◆ **Work item**: Top to bottom, output the entries that follow exactly.

◆ **Data under study**:
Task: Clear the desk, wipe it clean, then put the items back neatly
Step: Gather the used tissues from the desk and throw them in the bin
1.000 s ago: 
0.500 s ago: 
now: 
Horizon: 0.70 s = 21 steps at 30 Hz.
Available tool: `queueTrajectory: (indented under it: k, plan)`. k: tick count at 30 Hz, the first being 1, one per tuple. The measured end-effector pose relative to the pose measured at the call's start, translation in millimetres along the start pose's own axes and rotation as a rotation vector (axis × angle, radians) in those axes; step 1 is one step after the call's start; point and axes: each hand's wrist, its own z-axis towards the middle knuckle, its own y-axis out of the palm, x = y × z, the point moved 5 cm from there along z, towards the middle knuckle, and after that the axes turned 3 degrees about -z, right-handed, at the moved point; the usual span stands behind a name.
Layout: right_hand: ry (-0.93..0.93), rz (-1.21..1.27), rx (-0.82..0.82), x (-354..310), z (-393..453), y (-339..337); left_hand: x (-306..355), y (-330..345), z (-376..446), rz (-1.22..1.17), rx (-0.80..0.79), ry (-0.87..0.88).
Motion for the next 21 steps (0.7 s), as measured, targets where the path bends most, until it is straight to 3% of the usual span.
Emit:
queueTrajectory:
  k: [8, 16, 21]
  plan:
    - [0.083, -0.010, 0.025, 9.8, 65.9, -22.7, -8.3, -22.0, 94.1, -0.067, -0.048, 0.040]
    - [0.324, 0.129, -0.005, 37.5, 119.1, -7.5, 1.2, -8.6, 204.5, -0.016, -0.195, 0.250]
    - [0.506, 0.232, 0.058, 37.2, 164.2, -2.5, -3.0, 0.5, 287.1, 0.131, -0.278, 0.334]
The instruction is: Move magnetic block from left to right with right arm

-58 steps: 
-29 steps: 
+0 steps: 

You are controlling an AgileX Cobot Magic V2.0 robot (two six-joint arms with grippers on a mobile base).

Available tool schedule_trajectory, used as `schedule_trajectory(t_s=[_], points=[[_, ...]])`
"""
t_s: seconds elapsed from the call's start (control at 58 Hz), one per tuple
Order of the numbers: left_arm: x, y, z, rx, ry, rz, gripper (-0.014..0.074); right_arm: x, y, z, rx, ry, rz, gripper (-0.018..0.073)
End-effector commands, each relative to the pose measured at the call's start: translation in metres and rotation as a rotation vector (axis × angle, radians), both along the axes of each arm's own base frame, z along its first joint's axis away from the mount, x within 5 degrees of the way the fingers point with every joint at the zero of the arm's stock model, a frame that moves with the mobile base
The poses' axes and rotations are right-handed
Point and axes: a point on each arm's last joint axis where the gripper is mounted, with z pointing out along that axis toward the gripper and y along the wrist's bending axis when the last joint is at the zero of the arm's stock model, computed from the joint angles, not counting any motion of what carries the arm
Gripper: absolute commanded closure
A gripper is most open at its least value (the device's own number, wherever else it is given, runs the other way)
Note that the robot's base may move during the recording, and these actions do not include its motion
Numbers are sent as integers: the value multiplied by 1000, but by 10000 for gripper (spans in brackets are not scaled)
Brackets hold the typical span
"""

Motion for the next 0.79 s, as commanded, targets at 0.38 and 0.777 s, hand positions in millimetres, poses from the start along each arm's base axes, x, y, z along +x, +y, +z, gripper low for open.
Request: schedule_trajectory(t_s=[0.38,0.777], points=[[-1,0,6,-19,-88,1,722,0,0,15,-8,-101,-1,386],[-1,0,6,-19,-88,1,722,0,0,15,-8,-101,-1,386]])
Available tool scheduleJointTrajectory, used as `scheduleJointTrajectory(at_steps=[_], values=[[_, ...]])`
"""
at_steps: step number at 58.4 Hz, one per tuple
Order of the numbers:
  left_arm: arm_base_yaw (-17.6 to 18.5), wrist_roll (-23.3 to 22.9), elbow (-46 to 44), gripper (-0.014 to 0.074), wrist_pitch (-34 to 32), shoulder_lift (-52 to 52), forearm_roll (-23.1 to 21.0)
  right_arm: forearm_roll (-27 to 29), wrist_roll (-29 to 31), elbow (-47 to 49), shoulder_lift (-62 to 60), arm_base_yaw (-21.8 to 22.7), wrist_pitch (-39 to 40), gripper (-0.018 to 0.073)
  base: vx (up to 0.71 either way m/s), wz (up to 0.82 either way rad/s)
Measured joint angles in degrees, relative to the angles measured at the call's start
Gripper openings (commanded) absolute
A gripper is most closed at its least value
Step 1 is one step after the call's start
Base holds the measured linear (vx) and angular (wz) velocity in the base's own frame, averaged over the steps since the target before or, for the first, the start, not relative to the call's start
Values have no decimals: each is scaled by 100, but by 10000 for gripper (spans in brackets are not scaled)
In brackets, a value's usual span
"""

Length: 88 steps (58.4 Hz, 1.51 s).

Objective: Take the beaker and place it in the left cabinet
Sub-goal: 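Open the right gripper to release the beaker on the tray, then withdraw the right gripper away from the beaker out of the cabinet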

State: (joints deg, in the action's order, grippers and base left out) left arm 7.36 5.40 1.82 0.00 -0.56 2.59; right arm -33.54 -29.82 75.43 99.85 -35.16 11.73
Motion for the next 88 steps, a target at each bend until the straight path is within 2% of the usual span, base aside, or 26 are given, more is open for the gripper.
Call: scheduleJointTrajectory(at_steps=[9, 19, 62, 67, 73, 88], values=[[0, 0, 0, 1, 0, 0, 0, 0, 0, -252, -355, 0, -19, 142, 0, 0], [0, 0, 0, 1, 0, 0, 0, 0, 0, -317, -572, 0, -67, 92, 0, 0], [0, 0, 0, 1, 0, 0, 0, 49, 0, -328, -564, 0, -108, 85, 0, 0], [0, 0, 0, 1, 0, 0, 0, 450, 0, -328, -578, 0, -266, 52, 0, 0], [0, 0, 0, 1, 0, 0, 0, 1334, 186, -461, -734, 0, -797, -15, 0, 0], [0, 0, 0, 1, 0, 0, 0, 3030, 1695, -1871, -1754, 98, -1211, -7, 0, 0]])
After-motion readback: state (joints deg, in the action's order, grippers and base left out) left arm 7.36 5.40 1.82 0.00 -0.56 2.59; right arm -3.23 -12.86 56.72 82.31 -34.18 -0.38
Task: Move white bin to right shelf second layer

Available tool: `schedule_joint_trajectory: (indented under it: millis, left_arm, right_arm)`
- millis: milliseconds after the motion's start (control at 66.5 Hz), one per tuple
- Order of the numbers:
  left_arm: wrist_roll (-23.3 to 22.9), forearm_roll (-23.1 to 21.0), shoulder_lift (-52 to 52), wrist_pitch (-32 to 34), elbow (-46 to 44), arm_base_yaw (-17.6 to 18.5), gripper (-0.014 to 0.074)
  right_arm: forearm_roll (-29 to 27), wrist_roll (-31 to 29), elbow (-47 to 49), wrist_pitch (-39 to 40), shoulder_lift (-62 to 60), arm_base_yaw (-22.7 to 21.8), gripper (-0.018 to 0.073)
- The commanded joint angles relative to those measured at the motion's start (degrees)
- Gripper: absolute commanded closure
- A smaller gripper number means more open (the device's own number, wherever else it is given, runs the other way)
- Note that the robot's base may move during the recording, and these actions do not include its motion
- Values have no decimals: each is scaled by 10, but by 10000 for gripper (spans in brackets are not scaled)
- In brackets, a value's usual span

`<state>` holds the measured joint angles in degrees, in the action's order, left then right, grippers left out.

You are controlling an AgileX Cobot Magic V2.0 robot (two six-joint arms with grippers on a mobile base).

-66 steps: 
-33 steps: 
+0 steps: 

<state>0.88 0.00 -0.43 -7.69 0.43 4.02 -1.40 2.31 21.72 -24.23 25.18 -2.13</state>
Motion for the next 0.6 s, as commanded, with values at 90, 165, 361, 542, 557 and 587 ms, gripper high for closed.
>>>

◆ **Result below**:
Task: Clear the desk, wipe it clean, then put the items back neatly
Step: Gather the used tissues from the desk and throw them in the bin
1.000 s ago: 
0.500 s ago: 
now: 
Horizon: 0.70 s = 21 steps at 30 Hz.
Available tool: `queueTrajectory: (indented under it: k, plan)`. k: tick count at 30 Hz, the first being 1, one per tuple. The measured end-effector pose relative to the pose measured at the call's start, translation in millimetres along the start pose's own axes and rotation as a rotation vector (axis × angle, radians) in those axes; step 1 is one step after the call's start; point and axes: each hand's wrist, its own z-axis towards the middle knuckle, its own y-axis out of the palm, x = y × z, the point moved 5 cm from there along z, towards the middle knuckle, and after that the axes turned 3 degrees about -z, right-handed, at the moved point; the usual span stands behind a name.
Layout: right_hand: ry (-0.93..0.93), rz (-1.21..1.27), rx (-0.82..0.82), x (-354..310), z (-393..453), y (-339..337); left_hand: x (-306..355), y (-330..345), z (-376..446), rz (-1.22..1.17), rx (-0.80..0.79), ry (-0.87..0.88).
Motion for the next 21 steps (0.7 s), as measured, targets where the path bends most, until it is straight to 3% of the usual span.
Emit:
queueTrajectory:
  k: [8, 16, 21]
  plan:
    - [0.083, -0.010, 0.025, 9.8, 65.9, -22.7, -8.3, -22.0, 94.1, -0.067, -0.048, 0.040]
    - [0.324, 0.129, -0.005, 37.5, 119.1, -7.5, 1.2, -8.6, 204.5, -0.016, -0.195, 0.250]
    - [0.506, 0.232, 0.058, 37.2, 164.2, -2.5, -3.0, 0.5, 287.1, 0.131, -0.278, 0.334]
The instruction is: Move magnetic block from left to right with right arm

-58 steps: 
-29 steps: 
+0 steps: 

You are controlling an AgileX Cobot Magic V2.0 robot (two six-joint arms with grippers on a mobile base).

Available tool schedule_trajectory, used as `schedule_trajectory(t_s=[_], points=[[_, ...]])`
"""
t_s: seconds elapsed from the call's start (control at 58 Hz), one per tuple
Order of the numbers: left_arm: x, y, z, rx, ry, rz, gripper (-0.014..0.074); right_arm: x, y, z, rx, ry, rz, gripper (-0.018..0.073)
End-effector commands, each relative to the pose measured at the call's start: translation in metres and rotation as a rotation vector (axis × angle, radians), both along the axes of each arm's own base frame, z along its first joint's axis away from the mount, x within 5 degrees of the way the fingers point with every joint at the zero of the arm's stock model, a frame that moves with the mobile base
The poses' axes and rotations are right-handed
Point and axes: a point on each arm's last joint axis where the gripper is mounted, with z pointing out along that axis toward the gripper and y along the wrist's bending axis when the last joint is at the zero of the arm's stock model, computed from the joint angles, not counting any motion of what carries the arm
Gripper: absolute commanded closure
A gripper is most open at its least value (the device's own number, wherever else it is given, runs the other way)
Note that the robot's base may move during the recording, and these actions do not include its motion
Numbers are sent as integers: the value multiplied by 1000, but by 10000 for gripper (spans in brackets are not scaled)
Brackets hold the typical span
"""

Motion for the next 0.79 s, as commanded, targets at 0.38 and 0.777 s, hand positions in millimetres, poses from the start along each arm's base axes, x, y, z along +x, +y, +z, gripper low for open.
Request: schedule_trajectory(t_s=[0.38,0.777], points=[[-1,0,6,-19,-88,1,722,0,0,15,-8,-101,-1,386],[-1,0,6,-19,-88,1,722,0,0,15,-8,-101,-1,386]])
Available tool scheduleJointTrajectory, used as `scheduleJointTrajectory(at_steps=[_], values=[[_, ...]])`
"""
at_steps: step number at 58.4 Hz, one per tuple
Order of the numbers:
  left_arm: arm_base_yaw (-17.6 to 18.5), wrist_roll (-23.3 to 22.9), elbow (-46 to 44), gripper (-0.014 to 0.074), wrist_pitch (-34 to 32), shoulder_lift (-52 to 52), forearm_roll (-23.1 to 21.0)
  right_arm: forearm_roll (-27 to 29), wrist_roll (-29 to 31), elbow (-47 to 49), shoulder_lift (-62 to 60), arm_base_yaw (-21.8 to 22.7), wrist_pitch (-39 to 40), gripper (-0.018 to 0.073)
  base: vx (up to 0.71 either way m/s), wz (up to 0.82 either way rad/s)
Measured joint angles in degrees, relative to the angles measured at the call's start
Gripper openings (commanded) absolute
A gripper is most closed at its least value
Step 1 is one step after the call's start
Base holds the measured linear (vx) and angular (wz) velocity in the base's own frame, averaged over the steps since the target before or, for the first, the start, not relative to the call's start
Values have no decimals: each is scaled by 100, but by 10000 for gripper (spans in brackets are not scaled)
In brackets, a value's usual span
"""

Length: 88 steps (58.4 Hz, 1.51 s).

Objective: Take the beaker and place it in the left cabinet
Sub-goal: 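Open the right gripper to release the beaker on the tray, then withdraw the right gripper away from the beaker out of the cabinet
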
State: (joints deg, in the action's order, grippers and base left out) left arm 7.36 5.40 1.82 0.00 -0.56 2.59; right arm -33.54 -29.82 75.43 99.85 -35.16 11.73
Motion for the next 88 steps, a target at each bend until the straight path is within 2% of the usual span, base aside, or 26 are given, more is open for the gripper.
Call: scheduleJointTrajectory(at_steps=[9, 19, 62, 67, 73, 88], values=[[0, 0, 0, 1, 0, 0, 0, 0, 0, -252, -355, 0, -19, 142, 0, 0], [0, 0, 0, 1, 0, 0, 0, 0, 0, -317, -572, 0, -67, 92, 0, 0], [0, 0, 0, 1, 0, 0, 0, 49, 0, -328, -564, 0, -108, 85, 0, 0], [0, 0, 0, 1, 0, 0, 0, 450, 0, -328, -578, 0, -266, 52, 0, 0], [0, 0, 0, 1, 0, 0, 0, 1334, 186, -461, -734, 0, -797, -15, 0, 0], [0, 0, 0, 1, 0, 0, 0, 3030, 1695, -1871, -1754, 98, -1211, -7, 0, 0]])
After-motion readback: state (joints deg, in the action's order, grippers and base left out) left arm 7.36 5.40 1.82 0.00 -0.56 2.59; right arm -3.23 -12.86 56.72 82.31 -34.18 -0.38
Task: Move white bin to right shelf second layer

Available tool: `schedule_joint_trajectory: (indented under it: millis, left_arm, right_arm)`
- millis: milliseconds after the motion's start (control at 66.5 Hz), one per tuple
- Order of the numbers:
  left_arm: wrist_roll (-23.3 to 22.9), forearm_roll (-23.1 to 21.0), shoulder_lift (-52 to 52), wrist_pitch (-32 to 34), elbow (-46 to 44), arm_base_yaw (-17.6 to 18.5), gripper (-0.014 to 0.074)
  right_arm: forearm_roll (-29 to 27), wrist_roll (-31 to 29), elbow (-47 to 49), wrist_pitch (-39 to 40), shoulder_lift (-62 to 60), arm_base_yaw (-22.7 to 21.8), gripper (-0.018 to 0.073)
- The commanded joint angles relative to those measured at the motion's start (degrees)
- Gripper: absolute commanded closure
- A smaller gripper number means more open (the device's own number, wherever else it is given, runs the other way)
- Note that the robot's base may move during the recording, and these actions do not include its motion
- Values have no decimals: each is scaled by 10, but by 10000 for gripper (spans in brackets are not scaled)
- In brackets, a value's usual span

`<state>` holds the measured joint angles in degrees, in the action's order, left then right, grippers left out.

You are controlling an AgileX Cobot Magic V2.0 robot (two six-joint arms with grippers on a mobile base).

-66 steps: 
-33 steps: 
+0 steps: 

<state>0.88 0.00 -0.43 -7.69 0.43 4.02 -1.40 2.31 21.72 -24.23 25.18 -2.13</state>
Motion for the next 0.6 s, as commanded, with values at 90, 165, 361, 542, 557 and 587 ms, gripper high for closed.
>>>

No more work is required for the exercise.